Setelah selesai dari kamar mandiㅡyang sumpah, antrinya sampai mengular hingga depan pintuㅡLia segera keluar untuk menyusul Nadila yang sedari tadi menunggunya.
Mungkin, ada 10 menit dia mengantri. Bisa dipastikan, Nadila akan mengomel setelah ini. Nadila berkata bahwa akan menunggu di sofa di samping teater 3 tempat mereka menonton tadi. Jadi saat melihat perempuan itu duduk sembari bermain ponsel, Lia berangsur mendekat. Tanpa berniat duduk terlebih dahulu, dia menyenggol kaki Nadila pelan karena sepertinya Nadila tengah serius dengan ponselnya sampai tidak menyadari keberadaan Lia.
"Ayo monyetku, kita langsung cus cari makan. Aku tau kamu pasti kelaparan."
Dan untuk yang kedua kalinya, Lagi-lagi Lia salah orang. Kalau orang yang dia pikir Nadila mendongakkan kepala dengan raut wajah wajah sebal. Bola mata Lia membesar seketika, berkali-kali dia membungkuk sebagai permintaan maaf.
"Maaf, maaf. Saya salah orang."
Perempuan tersebut akhirnya mengangguk singkat sebagai jawaban. Ekspresinya masih terlihat sangat kesal. Untuk yang satu ini Lia paham betul. Manusia mana yang tidak kesal dipanggil dengan sebutan binatang apalagi dengan orang yang tidak dikenal. Dalam hati Lia merutuki dirinya sendiri. Saking malunya, Lia langsung keluar dari area bioskop tanpa mencari Nadila dulu. Lia menunggu di depan pintu lalu menelepon Nadila untuk memberitahu keberadaannya.
Dalam hitungan detik, Nadila datang dengan raut jengkel. "Lo tuh ya, dibilang gue tunggu di sebelah teater malah ditinggal!"
"Gue salah orang tadi, sumpah! Keburu malu makanya gue langsung minggat."
"Kok bisa?"
"Ya bisa lah, pinter." Lia menjawab sarkastik. "Namanya salah orang ya semua orang pasti bisa. Mana tadi gue nyapanya songong banget lagi sambil gue tendang aja kakinya. Gue bilangnya, 'Ayo monyetku, kita langsung cus cari makan. Aku tau kamu pasti kelaparan' gitu, anjir! Mukanya auto sepet tuh orang, Nad."
"Geblek!" Nadila menoyor keningnya pelan walau tak ayal tertawa juga. Sembari mengobrol, mereka melanjutkan langkah menuju food court. "Lo perasaan sering banget salah orang."

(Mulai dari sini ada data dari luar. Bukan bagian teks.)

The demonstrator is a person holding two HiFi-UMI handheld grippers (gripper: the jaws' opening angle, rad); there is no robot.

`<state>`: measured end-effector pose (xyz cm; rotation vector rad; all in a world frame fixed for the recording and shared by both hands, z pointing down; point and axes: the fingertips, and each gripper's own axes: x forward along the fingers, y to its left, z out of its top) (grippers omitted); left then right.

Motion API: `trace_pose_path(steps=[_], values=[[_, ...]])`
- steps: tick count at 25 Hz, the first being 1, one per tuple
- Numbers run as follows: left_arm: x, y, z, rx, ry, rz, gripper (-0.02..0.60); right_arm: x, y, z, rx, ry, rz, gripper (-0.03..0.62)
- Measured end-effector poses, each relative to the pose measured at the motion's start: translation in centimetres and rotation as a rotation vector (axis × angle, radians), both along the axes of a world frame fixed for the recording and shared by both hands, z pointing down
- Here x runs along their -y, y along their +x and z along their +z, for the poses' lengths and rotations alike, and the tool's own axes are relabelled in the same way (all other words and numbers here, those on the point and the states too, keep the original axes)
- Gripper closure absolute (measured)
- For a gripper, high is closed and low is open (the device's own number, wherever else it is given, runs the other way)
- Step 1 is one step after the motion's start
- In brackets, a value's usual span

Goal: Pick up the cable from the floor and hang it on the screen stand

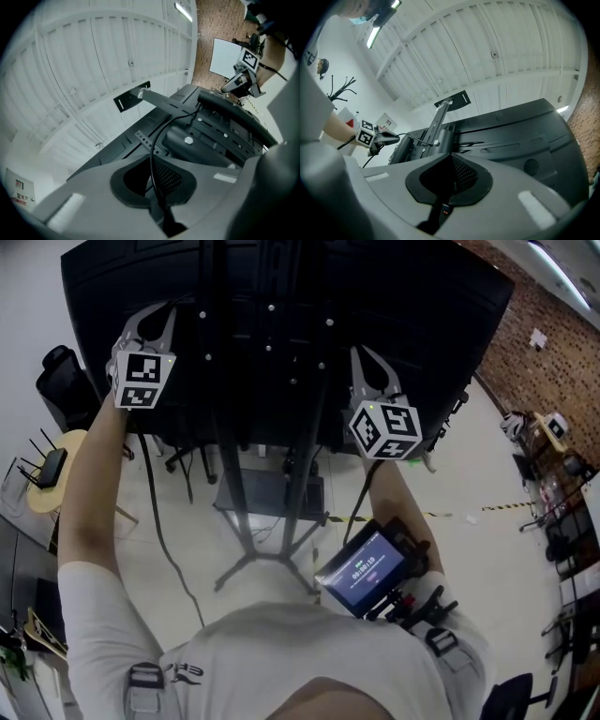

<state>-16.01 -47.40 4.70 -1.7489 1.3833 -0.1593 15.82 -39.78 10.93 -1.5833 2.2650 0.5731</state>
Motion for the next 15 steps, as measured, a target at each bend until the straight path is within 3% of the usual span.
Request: trace_pose_path(steps=[4, 9, 15], values=[[1.7, -0.3, -1.2, 0.013, -0.042, -0.059, 0.575, -0.3, 0.0, 0.3, 0.000, 0.005, 0.003, 0.576], [4.3, -0.8, -0.3, 0.069, -0.123, -0.196, 0.577, -0.4, 0.4, 0.0, 0.004, 0.018, 0.008, 0.577], [5.4, -0.7, -0.9, 0.133, -0.121, -0.306, 0.577, -0.6, 0.5, -0.5, -0.002, 0.037, 0.002, 0.579]])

"Masa sih? Gue ingetnya cuma 2 kali."
"Pikun."
"Emang berapa kali?"
"Berkali-kali."
"Serius, Nad!"
"Ya gue juga serius." Nadila membalas tak kalah ngototnya. "Lo aja yang pelupa. Faktor umur kali ya. Eh, lo bilang kan ingetnya cuma 2 kali, terus yang pertama salah orang sama siapa?"
"Mending lo nggak usah tau. Ini bahkan lebih-lebih parah dari yang tadi."
"Siapa sih?" Semakin dilarang, Nadila justru semakin penasaran. "Emang seberapa memalukan? Dari skala 1-10 ada di nomer berapa?"
"15."
"Bener-bener ya lo." Nadila geleng-geleng kepala. Di otaknya sudah terbayang betapa memalukan kejadian salah orang tadi. Salah orang barusan yang mau Lia ceritakan saja sudah cukup memalukan, apalagi yang tidak ingin Lia bagikan. Tapi jelas saja, Nadila tidak akan semudah itu untuk menyerah. Jadi, dia akan mengerahkan seluruh tenaga untuk membuat Lia cerita. "Ayo dong, jangan buat gue penasaran. Siapa sih? Orangnya gue kenal nggak?"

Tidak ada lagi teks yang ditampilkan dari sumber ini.